Try it> Beginning with the line below that contains "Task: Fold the" and ending with the line that contains "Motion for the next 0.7", copy every line exactly. Copy nothing else.

Available records>
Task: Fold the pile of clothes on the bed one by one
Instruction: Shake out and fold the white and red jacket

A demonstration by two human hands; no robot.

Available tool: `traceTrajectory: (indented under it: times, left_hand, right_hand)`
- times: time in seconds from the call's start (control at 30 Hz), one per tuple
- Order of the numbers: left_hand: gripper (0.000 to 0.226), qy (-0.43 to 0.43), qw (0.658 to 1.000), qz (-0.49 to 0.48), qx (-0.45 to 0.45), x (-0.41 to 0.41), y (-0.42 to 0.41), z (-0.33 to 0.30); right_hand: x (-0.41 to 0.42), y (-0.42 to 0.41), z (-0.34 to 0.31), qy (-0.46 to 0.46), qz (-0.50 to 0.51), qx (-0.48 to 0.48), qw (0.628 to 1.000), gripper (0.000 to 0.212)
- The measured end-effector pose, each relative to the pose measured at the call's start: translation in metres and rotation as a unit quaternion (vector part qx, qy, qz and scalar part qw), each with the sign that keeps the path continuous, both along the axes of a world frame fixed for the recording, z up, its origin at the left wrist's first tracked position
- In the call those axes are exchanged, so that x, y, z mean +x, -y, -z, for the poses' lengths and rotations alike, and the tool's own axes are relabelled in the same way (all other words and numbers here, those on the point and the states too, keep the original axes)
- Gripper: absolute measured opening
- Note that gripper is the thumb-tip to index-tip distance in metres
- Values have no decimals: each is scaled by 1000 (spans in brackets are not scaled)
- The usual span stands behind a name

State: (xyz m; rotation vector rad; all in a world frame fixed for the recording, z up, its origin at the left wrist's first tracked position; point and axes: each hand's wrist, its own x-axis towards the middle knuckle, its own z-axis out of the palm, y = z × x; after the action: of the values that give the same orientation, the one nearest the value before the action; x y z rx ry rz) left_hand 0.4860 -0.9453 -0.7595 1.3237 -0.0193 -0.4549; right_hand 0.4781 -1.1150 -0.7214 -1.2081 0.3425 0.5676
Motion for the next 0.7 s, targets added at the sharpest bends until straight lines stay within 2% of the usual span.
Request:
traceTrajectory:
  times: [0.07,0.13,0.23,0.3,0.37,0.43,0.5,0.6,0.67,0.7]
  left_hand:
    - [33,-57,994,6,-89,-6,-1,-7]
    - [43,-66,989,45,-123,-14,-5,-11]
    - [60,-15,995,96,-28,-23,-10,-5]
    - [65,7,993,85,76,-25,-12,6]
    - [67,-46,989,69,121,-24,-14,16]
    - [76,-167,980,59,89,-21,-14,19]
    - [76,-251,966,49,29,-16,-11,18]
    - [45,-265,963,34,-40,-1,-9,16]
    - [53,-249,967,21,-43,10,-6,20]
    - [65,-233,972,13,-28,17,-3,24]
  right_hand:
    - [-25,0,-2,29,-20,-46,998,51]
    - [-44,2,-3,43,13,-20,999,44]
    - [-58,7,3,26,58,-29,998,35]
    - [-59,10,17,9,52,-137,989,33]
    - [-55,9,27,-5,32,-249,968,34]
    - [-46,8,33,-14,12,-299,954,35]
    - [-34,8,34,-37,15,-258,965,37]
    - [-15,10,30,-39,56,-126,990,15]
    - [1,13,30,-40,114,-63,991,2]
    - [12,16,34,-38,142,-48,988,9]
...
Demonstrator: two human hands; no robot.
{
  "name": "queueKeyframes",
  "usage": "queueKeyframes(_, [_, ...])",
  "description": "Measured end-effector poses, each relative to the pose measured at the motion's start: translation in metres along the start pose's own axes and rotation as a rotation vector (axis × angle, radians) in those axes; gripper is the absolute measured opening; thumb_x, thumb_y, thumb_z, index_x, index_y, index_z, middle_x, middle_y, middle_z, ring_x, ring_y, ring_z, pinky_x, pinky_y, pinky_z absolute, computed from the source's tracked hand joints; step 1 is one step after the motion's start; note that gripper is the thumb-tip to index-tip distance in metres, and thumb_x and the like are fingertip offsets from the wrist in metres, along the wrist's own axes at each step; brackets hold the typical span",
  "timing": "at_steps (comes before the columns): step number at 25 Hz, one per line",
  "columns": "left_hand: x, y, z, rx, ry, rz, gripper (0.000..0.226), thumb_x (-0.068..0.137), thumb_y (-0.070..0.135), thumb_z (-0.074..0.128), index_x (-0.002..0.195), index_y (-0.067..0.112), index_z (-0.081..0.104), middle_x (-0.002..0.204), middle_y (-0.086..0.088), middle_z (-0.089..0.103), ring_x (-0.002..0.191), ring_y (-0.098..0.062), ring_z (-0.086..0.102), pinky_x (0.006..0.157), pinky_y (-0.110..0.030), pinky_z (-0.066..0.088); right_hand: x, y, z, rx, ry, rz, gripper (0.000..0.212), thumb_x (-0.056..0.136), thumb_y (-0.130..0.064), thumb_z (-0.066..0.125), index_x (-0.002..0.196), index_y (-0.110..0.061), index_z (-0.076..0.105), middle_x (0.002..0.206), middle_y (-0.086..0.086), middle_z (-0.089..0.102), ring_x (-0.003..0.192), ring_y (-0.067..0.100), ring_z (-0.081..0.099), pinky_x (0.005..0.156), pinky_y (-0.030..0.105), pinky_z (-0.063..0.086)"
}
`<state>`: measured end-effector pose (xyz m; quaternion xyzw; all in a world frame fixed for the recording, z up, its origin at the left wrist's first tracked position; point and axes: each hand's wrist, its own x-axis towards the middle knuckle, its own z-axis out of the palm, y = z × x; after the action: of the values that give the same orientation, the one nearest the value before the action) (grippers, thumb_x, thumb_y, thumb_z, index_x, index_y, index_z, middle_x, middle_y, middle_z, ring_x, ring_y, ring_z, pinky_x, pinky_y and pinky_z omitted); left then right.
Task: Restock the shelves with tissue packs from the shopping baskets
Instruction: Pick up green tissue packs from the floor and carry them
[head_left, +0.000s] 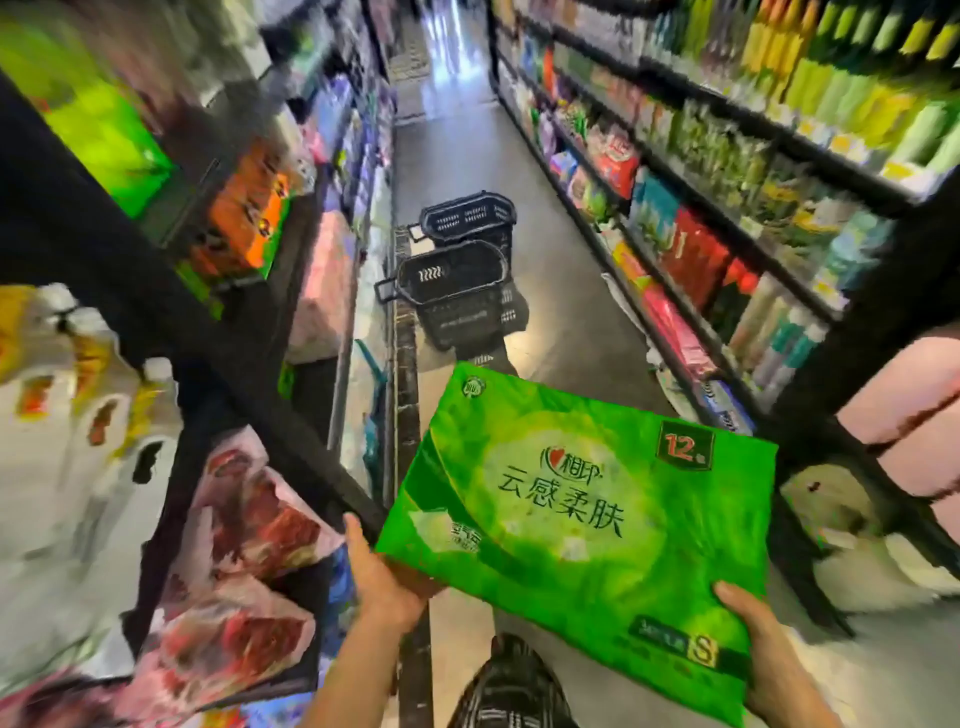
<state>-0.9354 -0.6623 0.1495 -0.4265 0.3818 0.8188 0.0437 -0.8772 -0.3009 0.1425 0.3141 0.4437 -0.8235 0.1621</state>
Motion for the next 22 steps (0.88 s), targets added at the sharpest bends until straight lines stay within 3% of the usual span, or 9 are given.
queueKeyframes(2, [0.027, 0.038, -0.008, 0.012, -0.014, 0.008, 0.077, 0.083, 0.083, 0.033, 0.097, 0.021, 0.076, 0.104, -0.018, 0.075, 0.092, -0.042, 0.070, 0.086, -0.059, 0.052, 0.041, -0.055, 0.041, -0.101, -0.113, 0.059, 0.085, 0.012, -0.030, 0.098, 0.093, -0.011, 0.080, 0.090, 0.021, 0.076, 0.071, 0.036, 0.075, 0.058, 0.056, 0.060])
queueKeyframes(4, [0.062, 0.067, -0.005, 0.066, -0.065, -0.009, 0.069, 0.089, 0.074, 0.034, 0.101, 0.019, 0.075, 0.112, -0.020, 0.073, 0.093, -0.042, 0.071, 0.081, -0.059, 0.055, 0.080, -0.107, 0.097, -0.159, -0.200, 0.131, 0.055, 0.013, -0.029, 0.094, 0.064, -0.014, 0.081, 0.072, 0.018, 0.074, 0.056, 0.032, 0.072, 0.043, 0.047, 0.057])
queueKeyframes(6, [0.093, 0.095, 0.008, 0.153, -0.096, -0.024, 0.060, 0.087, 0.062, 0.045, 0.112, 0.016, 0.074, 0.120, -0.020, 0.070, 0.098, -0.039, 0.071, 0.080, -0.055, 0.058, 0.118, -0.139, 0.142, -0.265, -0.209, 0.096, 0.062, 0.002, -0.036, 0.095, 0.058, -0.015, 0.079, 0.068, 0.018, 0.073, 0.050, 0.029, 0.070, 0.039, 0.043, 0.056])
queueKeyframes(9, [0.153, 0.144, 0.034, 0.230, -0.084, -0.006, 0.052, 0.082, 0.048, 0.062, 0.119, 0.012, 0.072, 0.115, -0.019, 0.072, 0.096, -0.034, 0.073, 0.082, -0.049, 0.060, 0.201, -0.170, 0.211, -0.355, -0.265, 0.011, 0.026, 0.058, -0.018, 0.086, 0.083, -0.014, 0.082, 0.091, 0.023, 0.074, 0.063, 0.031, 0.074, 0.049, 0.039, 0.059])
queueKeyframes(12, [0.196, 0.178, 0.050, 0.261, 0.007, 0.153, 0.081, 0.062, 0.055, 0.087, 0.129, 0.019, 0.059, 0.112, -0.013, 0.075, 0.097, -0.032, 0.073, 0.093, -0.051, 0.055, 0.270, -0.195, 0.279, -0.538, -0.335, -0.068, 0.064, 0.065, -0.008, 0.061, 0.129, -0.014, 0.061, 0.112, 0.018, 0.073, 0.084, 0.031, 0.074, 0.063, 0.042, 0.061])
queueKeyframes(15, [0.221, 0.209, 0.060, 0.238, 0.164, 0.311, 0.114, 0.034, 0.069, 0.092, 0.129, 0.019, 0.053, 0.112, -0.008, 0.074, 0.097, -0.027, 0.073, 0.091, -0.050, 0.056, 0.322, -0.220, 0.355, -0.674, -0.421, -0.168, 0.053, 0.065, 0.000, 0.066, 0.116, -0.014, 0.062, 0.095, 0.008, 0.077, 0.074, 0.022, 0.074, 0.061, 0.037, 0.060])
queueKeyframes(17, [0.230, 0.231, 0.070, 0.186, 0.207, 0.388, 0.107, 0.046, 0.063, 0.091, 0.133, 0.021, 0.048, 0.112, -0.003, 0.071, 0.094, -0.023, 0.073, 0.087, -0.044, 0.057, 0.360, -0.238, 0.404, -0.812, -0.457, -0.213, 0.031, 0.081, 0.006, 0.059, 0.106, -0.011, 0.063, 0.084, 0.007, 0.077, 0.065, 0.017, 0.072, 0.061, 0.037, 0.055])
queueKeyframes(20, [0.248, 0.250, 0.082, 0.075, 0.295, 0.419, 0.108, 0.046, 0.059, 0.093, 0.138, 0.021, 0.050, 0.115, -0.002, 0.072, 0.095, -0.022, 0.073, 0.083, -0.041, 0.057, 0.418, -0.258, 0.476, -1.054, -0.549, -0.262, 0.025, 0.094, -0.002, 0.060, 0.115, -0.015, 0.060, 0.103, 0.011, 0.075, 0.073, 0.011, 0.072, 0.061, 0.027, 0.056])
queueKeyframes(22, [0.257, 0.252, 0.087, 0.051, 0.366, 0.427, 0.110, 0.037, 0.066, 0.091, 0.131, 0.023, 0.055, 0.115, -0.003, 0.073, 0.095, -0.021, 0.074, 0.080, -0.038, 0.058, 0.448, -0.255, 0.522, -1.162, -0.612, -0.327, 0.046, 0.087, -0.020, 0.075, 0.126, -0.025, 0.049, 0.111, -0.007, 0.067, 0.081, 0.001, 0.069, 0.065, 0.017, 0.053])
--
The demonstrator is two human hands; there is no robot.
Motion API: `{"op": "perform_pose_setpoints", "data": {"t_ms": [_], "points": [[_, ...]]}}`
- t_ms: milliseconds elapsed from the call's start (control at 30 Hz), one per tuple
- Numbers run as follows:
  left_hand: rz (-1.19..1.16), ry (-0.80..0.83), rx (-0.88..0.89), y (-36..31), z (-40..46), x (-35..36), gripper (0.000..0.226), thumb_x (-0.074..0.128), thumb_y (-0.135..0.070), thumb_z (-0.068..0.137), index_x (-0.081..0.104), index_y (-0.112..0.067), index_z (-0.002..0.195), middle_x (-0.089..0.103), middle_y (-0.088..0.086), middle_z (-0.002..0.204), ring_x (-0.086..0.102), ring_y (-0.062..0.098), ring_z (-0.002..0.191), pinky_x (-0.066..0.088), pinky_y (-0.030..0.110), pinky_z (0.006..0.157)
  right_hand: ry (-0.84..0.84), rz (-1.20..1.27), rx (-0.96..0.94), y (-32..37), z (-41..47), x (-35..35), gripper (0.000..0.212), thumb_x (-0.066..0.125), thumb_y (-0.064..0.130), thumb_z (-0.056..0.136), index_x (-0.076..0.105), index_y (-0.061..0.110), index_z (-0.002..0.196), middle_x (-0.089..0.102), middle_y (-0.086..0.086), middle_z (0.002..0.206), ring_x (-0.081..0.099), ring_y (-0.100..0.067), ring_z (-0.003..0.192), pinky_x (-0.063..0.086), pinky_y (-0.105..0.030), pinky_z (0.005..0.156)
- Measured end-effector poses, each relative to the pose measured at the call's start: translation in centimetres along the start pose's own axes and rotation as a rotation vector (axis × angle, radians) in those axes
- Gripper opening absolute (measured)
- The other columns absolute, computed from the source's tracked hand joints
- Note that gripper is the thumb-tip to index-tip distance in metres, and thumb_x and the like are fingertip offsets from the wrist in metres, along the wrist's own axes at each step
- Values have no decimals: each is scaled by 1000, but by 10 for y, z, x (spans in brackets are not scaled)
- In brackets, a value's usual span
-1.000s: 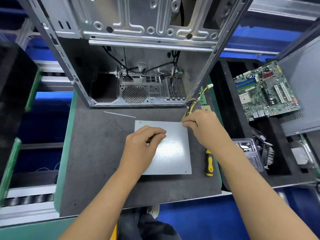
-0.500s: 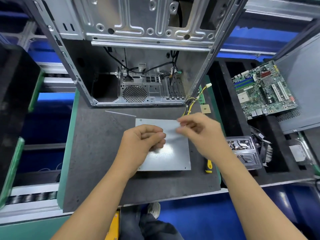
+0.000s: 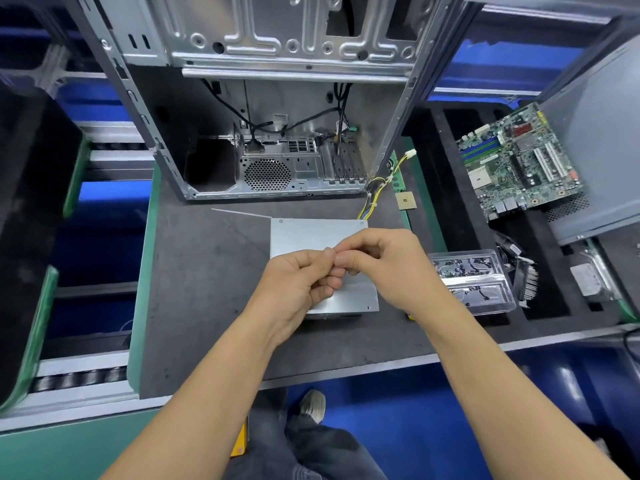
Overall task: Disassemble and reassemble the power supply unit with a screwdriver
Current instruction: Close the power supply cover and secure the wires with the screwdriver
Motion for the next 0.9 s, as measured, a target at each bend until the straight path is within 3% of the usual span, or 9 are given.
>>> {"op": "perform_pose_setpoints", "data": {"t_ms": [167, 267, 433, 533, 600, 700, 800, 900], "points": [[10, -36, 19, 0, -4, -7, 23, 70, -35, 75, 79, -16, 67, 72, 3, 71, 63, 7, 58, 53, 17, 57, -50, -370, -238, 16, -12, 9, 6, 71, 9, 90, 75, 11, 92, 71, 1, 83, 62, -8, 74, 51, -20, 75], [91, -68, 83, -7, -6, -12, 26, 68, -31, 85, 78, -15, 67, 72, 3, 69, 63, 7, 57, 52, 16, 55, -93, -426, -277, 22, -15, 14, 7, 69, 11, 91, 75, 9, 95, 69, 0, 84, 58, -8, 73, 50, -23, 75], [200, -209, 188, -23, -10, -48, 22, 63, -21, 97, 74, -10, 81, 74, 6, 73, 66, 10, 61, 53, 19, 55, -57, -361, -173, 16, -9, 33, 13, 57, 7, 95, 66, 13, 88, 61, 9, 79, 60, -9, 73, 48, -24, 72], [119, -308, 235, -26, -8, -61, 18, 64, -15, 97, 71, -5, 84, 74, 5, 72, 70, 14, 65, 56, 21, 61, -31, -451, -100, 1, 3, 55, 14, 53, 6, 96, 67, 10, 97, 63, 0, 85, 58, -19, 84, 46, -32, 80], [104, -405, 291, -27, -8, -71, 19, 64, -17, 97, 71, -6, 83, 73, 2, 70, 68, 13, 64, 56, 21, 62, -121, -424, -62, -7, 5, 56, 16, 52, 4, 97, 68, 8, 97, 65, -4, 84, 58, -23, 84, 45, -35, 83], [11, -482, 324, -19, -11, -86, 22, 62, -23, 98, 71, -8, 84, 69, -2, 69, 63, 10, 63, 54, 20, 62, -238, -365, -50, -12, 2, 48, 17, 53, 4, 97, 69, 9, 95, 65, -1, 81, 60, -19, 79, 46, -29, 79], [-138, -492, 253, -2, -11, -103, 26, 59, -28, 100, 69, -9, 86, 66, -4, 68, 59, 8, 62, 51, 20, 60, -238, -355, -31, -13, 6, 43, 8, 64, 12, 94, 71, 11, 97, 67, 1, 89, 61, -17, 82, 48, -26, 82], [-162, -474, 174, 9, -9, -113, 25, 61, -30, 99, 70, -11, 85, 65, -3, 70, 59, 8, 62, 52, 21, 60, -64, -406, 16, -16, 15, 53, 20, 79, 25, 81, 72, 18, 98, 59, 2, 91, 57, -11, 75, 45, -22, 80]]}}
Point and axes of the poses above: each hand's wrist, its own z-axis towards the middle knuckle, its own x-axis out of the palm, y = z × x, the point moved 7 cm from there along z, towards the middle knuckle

Output of the task>
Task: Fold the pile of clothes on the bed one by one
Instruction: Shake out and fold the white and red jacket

A demonstration by two human hands; no robot.

Available tool: `traceTrajectory: (indented under it: times, left_hand, right_hand)`
- times: time in seconds from the call's start (control at 30 Hz), one per tuple
- Order of the numbers: left_hand: gripper (0.000 to 0.226), qy (-0.43 to 0.43), qw (0.658 to 1.000), qz (-0.49 to 0.48), qx (-0.45 to 0.45), x (-0.41 to 0.41), y (-0.42 to 0.41), z (-0.33 to 0.30); right_hand: x (-0.41 to 0.42), y (-0.42 to 0.41), z (-0.34 to 0.31), qy (-0.46 to 0.46), qz (-0.50 to 0.51), qx (-0.48 to 0.48), qw (0.628 to 1.000), gripper (0.000 to 0.212)
- The measured end-effector pose, each relative to the pose measured at the call's start: translation in metres and rotation as a unit quaternion (vector part qx, qy, qz and scalar part qw), each with the sign that keeps the path continuous, both along the axes of a world frame fixed for the recording, z up, its origin at the left wrist's first tracked position
- In the call those axes are exchanged, so that x, y, z mean +x, -y, -z, for the poses' lengths and rotations alike, and the tool's own axes are relabelled in the same way (all other words and numbers here, those on the point and the states too, keep the original axes)
- Gripper: absolute measured opening
- Note that gripper is the thumb-tip to index-tip distance in metres
- Values have no decimals: each is scaled by 1000 (spans in brackets are not scaled)
- The usual span stands behind a name

State: (xyz m; rotation vector rad; all in a world frame fixed for the recording, z up, its origin at the left wrist's first tracked position; point and axes: each hand's wrist, its own x-axis towards the middle knuckle, its own z-axis out of the palm, y = z × x; after the action: of the values that give the same orientation, the one nearest the value before the action; x y z rx ry rz) left_hand 0.4860 -0.9453 -0.7595 1.3237 -0.0193 -0.4549; right_hand 0.4781 -1.1150 -0.7214 -1.2081 0.3425 0.5676
Motion for the next 0.7 s, targets added at the sharpest bends until straight lines stay within 2% of the usual span.

The required output has been supplied.